Romantic dalliance is at its best when one is young and 'on a high'. Having reached the plateau of A major, a short interlude moves the music into D major at the fourth verse ('Seitwärts des Überdachs Schatten'). At the top of the hill there is suddenly the leisure to take care of smaller yet highly necessary details; the poet's gaze moves from high goals to lower ones, and wrenching harmonies give way to wenching ones. Suddenly everything is flirtatious and even tender (those rattling staccato quavers have changed their spots if not their dots). The little chromatic left-hand motif just before 'Seitwärts des Überdachs Schatten' plays the coquette and ignites the gleam in the suitor's eye. Exchanged glances at 'und ein Frischung verheissender Blick', underpinned by a frisson of low As in the pianist's left hand, add to a sense of sexual conspiracy.

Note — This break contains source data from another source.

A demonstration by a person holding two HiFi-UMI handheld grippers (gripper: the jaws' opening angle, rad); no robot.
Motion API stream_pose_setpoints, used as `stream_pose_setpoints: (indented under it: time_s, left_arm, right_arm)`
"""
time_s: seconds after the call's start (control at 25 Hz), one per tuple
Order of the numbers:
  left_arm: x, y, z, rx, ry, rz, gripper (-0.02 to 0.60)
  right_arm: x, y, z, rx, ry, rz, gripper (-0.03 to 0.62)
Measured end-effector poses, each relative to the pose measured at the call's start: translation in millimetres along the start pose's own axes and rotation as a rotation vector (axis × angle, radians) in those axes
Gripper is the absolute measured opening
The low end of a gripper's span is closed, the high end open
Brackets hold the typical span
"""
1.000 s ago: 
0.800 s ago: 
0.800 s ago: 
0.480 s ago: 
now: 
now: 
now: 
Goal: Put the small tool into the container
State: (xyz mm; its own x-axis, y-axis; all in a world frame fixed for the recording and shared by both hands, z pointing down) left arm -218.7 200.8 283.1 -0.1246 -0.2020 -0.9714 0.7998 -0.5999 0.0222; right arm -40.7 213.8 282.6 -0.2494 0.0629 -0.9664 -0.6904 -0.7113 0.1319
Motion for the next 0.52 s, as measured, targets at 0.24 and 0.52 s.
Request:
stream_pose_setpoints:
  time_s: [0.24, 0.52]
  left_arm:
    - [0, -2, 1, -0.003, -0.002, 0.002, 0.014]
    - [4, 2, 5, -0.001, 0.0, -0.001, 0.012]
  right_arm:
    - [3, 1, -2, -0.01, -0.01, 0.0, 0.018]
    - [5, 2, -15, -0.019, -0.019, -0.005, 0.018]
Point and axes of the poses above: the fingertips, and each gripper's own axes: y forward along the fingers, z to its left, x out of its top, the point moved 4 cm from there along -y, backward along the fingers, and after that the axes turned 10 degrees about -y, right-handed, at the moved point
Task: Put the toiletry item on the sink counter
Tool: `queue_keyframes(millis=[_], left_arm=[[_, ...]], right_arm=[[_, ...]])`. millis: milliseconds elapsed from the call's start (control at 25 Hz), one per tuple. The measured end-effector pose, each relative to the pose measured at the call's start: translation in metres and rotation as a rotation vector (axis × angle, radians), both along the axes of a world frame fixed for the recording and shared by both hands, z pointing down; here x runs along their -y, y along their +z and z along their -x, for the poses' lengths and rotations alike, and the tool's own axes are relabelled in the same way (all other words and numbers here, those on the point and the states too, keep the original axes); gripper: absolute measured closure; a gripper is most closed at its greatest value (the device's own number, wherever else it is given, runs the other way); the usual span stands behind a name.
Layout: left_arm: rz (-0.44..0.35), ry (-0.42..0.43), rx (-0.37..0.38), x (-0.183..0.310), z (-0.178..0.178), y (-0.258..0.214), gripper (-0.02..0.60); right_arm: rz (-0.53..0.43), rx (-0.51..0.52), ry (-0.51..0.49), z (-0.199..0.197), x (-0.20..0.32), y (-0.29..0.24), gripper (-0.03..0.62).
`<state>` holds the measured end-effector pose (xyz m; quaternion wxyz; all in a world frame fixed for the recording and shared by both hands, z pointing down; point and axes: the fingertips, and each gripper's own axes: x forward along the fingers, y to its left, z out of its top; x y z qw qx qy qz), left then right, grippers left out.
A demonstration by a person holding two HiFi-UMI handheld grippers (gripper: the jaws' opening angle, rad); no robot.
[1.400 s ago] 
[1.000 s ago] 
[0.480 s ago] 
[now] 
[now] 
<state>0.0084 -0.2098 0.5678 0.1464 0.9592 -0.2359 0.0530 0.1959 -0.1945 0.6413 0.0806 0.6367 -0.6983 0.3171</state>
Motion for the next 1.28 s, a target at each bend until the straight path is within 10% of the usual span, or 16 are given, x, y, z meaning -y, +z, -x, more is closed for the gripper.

With the fifth verse ('Ab denn, rascher hinab!'), with its implied recapitulation (which in turn implies suddenly confronting one's mortality around an unexpected corner), it is time to be off, and no mistake. The first encounter is with rising mist, wonderfully illustrated by a succession of rising chords, thick and opaque in both hands, which is yet another new texture in this astonishingly varied, and yet astonishingly unified, accompaniment. At the beginning of the sixth verse ('Trunknen vom letzten Strahl') the piano plainly illustrates that life is now downhill all the way. Perilously precipitous arpeggios, changing harmony in each bar and a threat to the safety of singer and pianist alike, hurtle down the keyboard like rock-slides in a narrow mountain pass, while the voice hangs on for dear life. But all in vain; the movement of the full-handed left-hand harmonies moves inexorably downward by semitones, dragging the vocal line with it. At rock-bottom there is a succession of pounding As which lead to A major chords (the dominant of the home key of D minor) and the composer is ready for his coup de grâce. Goethe commands Kronos to sound his horn and Schubert triumphantly provides something which poetry can only suggest. A stentorian posthorn motif (a crotchet and two semiquavers) hammered out in an exultant D major by the pianist introduces one of the most powerful pages in all Lieder. The gates of hell hold no terrors for this wild and reckless traveller, for he has tasted life in all its glory and even this last experience is one which he will savour and embrace. The imperious fanfare alternates with the quavers which have rattled throughout the song, but they do so here with a new and imposing grandeur. The postlude is terrific in every sense; it ends with D major chords repeated in the piano's tenor register, only a tone higher than those unforgettable repetitions that open Beethoven's 'Waldstein' Sonata. And it is not unlikely that Goethe and Beethoven were coupled in Schubert's mind as titans of German culture. On a page like this, thanks to Schubert's ability to capture the poet's tone of voice, the young Goethe himself materialises before our ears – a man for all time who has beaten the coachman at his own game, a man to change the world, a man to defy convention, a sinner and bon viveur (and all the better for that), but above all a leader and a young composer's hero. The song's dedicatee is of course the poet, and how could it be otherwise?